---------- MATERIAL FOR THIS TASK ----------
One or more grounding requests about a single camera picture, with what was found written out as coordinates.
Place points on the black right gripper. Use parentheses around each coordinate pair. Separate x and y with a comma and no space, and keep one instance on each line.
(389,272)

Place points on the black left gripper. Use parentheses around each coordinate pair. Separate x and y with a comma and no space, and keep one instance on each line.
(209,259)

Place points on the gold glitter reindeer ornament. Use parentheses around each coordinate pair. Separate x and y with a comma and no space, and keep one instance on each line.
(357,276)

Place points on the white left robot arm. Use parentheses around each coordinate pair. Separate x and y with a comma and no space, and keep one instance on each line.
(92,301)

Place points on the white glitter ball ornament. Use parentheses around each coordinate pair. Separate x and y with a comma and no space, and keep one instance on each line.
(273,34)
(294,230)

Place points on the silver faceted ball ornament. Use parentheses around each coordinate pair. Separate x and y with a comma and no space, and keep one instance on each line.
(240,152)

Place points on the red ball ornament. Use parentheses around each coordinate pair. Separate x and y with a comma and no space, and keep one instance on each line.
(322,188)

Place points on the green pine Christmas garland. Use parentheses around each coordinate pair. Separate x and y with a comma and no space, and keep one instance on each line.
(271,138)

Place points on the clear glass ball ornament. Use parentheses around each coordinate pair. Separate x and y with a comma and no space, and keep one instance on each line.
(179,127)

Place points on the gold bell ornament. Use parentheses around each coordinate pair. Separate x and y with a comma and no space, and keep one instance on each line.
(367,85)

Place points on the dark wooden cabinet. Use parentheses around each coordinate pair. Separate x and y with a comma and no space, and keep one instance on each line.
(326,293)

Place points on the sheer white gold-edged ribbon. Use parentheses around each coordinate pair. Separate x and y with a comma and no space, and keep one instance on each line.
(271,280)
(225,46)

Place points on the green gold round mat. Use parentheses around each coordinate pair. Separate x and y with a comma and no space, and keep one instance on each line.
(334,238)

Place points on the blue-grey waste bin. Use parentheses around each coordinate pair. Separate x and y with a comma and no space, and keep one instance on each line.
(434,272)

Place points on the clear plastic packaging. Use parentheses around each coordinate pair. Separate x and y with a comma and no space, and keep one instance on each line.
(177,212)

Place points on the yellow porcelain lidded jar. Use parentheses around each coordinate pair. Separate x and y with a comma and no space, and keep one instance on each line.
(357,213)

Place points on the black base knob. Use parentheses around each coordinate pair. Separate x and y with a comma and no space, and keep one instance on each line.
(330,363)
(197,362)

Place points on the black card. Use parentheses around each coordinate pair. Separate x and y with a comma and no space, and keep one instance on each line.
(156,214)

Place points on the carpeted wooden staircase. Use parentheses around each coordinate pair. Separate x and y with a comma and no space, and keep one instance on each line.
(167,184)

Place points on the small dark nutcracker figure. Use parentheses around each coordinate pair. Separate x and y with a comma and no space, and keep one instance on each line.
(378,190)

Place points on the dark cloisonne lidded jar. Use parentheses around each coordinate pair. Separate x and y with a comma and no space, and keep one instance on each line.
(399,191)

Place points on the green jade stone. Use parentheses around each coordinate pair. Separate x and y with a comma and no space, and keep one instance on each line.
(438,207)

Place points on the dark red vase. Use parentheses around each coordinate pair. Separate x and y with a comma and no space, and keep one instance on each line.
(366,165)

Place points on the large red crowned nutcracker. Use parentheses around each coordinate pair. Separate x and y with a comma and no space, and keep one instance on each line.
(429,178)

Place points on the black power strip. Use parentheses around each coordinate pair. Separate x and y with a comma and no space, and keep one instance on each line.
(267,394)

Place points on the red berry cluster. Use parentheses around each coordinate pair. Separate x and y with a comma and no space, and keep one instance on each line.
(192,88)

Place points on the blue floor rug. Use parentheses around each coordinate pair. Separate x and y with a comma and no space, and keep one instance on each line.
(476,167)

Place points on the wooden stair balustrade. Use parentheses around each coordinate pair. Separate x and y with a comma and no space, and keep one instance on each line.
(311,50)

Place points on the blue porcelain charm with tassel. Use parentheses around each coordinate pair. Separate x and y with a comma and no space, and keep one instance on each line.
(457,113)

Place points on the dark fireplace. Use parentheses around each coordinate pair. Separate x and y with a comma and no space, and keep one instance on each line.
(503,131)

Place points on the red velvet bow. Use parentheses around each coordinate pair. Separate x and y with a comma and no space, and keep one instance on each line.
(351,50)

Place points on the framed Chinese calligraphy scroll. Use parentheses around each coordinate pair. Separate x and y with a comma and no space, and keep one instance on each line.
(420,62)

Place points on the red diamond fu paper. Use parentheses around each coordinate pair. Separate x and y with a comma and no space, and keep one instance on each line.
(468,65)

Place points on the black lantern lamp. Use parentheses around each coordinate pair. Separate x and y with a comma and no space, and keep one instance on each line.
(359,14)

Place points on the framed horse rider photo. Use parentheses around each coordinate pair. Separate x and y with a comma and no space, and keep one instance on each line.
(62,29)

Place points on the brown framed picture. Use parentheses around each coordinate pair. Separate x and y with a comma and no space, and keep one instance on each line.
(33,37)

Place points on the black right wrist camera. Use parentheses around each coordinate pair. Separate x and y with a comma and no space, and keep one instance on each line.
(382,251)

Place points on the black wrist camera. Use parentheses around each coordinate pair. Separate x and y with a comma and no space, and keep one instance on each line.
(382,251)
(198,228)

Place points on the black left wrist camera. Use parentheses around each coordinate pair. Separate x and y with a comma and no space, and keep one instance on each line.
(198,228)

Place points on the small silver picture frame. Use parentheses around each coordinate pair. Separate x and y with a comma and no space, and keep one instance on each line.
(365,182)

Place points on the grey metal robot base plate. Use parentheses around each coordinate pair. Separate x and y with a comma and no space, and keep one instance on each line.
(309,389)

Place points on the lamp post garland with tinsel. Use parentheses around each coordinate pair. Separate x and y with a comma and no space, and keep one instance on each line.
----------
WORK INSTRUCTIONS ▸ Give the whole listing again, character for character.

RESULT OF THE EXERCISE ▸
One or more grounding requests about a single camera picture, with what was found written out as coordinates.
Place points on the black right gripper. Use parentheses around each coordinate pair. Separate x and y with a comma and no space, and keep one instance on each line.
(389,272)

Place points on the black left gripper. Use parentheses around each coordinate pair. Separate x and y with a comma and no space, and keep one instance on each line.
(209,259)

Place points on the gold glitter reindeer ornament. Use parentheses around each coordinate pair. Separate x and y with a comma and no space, and keep one instance on each line.
(357,276)

Place points on the white left robot arm. Use parentheses around each coordinate pair. Separate x and y with a comma and no space, and keep one instance on each line.
(92,301)

Place points on the white glitter ball ornament. Use parentheses around each coordinate pair. Separate x and y with a comma and no space, and keep one instance on each line.
(273,34)
(294,230)

Place points on the silver faceted ball ornament. Use parentheses around each coordinate pair. Separate x and y with a comma and no space, and keep one instance on each line.
(240,152)

Place points on the red ball ornament. Use parentheses around each coordinate pair. Separate x and y with a comma and no space, and keep one instance on each line.
(322,188)

Place points on the green pine Christmas garland. Use parentheses around each coordinate pair. Separate x and y with a comma and no space, and keep one instance on each line.
(271,138)

Place points on the clear glass ball ornament. Use parentheses around each coordinate pair. Separate x and y with a comma and no space, and keep one instance on each line.
(179,127)

Place points on the gold bell ornament. Use parentheses around each coordinate pair. Separate x and y with a comma and no space, and keep one instance on each line.
(367,85)

Place points on the dark wooden cabinet. Use parentheses around each coordinate pair. Separate x and y with a comma and no space, and keep one instance on each line.
(326,293)

Place points on the sheer white gold-edged ribbon. Use parentheses around each coordinate pair. Separate x and y with a comma and no space, and keep one instance on each line.
(271,280)
(225,46)

Place points on the green gold round mat. Use parentheses around each coordinate pair. Separate x and y with a comma and no space, and keep one instance on each line.
(334,238)

Place points on the blue-grey waste bin. Use parentheses around each coordinate pair. Separate x and y with a comma and no space, and keep one instance on each line.
(434,272)

Place points on the clear plastic packaging. Use parentheses around each coordinate pair. Separate x and y with a comma and no space, and keep one instance on each line.
(177,212)

Place points on the yellow porcelain lidded jar. Use parentheses around each coordinate pair. Separate x and y with a comma and no space, and keep one instance on each line.
(357,213)

Place points on the black base knob. Use parentheses around each coordinate pair. Separate x and y with a comma and no space, and keep one instance on each line.
(330,363)
(197,362)

Place points on the black card. Use parentheses around each coordinate pair. Separate x and y with a comma and no space, and keep one instance on each line.
(156,214)

Place points on the carpeted wooden staircase. Use parentheses around each coordinate pair. Separate x and y with a comma and no space, and keep one instance on each line.
(167,184)

Place points on the small dark nutcracker figure. Use parentheses around each coordinate pair. Separate x and y with a comma and no space, and keep one instance on each line.
(378,190)

Place points on the dark cloisonne lidded jar. Use parentheses around each coordinate pair. Separate x and y with a comma and no space, and keep one instance on each line.
(399,191)

Place points on the green jade stone. Use parentheses around each coordinate pair. Separate x and y with a comma and no space, and keep one instance on each line.
(438,207)

Place points on the dark red vase. Use parentheses around each coordinate pair. Separate x and y with a comma and no space, and keep one instance on each line.
(366,165)

Place points on the large red crowned nutcracker. Use parentheses around each coordinate pair. Separate x and y with a comma and no space, and keep one instance on each line.
(429,178)

Place points on the black power strip. Use parentheses around each coordinate pair. Separate x and y with a comma and no space, and keep one instance on each line.
(267,394)

Place points on the red berry cluster. Use parentheses around each coordinate pair. Separate x and y with a comma and no space, and keep one instance on each line.
(192,88)

Place points on the blue floor rug. Use parentheses around each coordinate pair. Separate x and y with a comma and no space, and keep one instance on each line.
(476,167)

Place points on the wooden stair balustrade. Use parentheses around each coordinate pair. Separate x and y with a comma and no space, and keep one instance on each line.
(311,50)

Place points on the blue porcelain charm with tassel. Use parentheses around each coordinate pair. Separate x and y with a comma and no space, and keep one instance on each line.
(457,113)

Place points on the dark fireplace. Use parentheses around each coordinate pair. Separate x and y with a comma and no space, and keep one instance on each line.
(503,131)

Place points on the red velvet bow. Use parentheses around each coordinate pair. Separate x and y with a comma and no space, and keep one instance on each line.
(351,50)

Place points on the framed Chinese calligraphy scroll. Use parentheses around each coordinate pair. Separate x and y with a comma and no space, and keep one instance on each line.
(420,62)

Place points on the red diamond fu paper. Use parentheses around each coordinate pair. Separate x and y with a comma and no space, and keep one instance on each line.
(468,65)

Place points on the black lantern lamp. Use parentheses around each coordinate pair. Separate x and y with a comma and no space, and keep one instance on each line.
(359,14)

Place points on the framed horse rider photo. Use parentheses around each coordinate pair. Separate x and y with a comma and no space, and keep one instance on each line.
(62,29)

Place points on the brown framed picture. Use parentheses around each coordinate pair. Separate x and y with a comma and no space, and keep one instance on each line.
(33,37)

Place points on the black right wrist camera. Use parentheses around each coordinate pair. Separate x and y with a comma and no space, and keep one instance on each line.
(382,251)

Place points on the black wrist camera. Use parentheses around each coordinate pair. Separate x and y with a comma and no space, and keep one instance on each line.
(382,251)
(198,228)

Place points on the black left wrist camera. Use parentheses around each coordinate pair. Separate x and y with a comma and no space, and keep one instance on each line.
(198,228)

Place points on the small silver picture frame. Use parentheses around each coordinate pair. Separate x and y with a comma and no space, and keep one instance on each line.
(365,182)

Place points on the grey metal robot base plate. Use parentheses around each coordinate pair. Separate x and y with a comma and no space, and keep one instance on each line.
(309,389)

Place points on the lamp post garland with tinsel. Use parentheses around each coordinate pair. Separate x and y with a comma and no space, and keep one instance on each line.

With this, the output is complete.